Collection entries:
-=-=-

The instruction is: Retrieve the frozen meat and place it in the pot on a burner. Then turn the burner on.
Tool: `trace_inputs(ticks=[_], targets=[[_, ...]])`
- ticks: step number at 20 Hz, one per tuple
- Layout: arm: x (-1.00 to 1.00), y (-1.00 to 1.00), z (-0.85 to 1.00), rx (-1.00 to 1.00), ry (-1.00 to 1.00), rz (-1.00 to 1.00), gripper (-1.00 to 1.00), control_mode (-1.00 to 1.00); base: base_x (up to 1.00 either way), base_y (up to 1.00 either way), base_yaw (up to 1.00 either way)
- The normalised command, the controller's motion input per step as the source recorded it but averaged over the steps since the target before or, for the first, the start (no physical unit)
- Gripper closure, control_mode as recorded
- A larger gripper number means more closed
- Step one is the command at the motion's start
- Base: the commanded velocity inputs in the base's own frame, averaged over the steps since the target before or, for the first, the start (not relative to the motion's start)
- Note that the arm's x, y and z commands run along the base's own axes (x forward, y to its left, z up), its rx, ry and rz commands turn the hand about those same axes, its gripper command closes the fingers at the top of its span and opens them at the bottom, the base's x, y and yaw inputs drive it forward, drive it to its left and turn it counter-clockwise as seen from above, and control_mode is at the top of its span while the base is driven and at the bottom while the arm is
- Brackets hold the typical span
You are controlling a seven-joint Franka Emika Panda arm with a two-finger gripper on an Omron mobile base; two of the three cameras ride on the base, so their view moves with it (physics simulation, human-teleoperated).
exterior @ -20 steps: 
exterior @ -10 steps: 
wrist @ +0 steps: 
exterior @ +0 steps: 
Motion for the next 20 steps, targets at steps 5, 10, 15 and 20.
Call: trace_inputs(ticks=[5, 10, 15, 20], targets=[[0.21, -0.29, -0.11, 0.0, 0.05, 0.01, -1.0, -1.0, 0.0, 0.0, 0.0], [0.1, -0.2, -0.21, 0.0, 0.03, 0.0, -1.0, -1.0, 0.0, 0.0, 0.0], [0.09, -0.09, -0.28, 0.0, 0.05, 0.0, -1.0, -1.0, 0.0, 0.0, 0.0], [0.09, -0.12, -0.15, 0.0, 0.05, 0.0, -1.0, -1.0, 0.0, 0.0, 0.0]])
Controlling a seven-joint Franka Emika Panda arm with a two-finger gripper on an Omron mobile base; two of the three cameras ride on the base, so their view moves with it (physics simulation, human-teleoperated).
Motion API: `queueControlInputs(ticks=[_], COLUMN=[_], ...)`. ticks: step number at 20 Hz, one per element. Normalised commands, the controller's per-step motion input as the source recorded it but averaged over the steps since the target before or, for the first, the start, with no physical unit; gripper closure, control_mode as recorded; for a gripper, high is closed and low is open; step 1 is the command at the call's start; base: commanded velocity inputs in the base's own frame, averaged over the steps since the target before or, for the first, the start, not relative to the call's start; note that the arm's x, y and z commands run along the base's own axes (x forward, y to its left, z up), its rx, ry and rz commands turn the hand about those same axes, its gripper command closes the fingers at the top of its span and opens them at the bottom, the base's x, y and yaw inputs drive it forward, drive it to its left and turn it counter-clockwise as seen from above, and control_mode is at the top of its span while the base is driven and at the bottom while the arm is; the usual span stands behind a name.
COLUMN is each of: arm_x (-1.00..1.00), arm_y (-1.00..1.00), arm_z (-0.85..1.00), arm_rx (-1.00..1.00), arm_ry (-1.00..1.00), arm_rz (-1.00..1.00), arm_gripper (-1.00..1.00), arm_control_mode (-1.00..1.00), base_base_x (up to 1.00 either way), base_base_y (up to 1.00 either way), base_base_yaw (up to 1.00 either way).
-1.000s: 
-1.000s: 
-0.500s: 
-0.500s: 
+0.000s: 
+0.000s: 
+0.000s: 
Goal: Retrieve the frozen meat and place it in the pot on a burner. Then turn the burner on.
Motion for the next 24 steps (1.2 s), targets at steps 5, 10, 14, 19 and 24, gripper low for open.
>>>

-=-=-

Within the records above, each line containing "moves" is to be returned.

Your response:
You are controlling a seven-joint Franka Emika Panda arm with a two-finger gripper on an Omron mobile base; two of the three cameras ride on the base, so their view moves with it (physics simulation, human-teleoperated).
Controlling a seven-joint Franka Emika Panda arm with a two-finger gripper on an Omron mobile base; two of the three cameras ride on the base, so their view moves with it (physics simulation, human-teleoperated).

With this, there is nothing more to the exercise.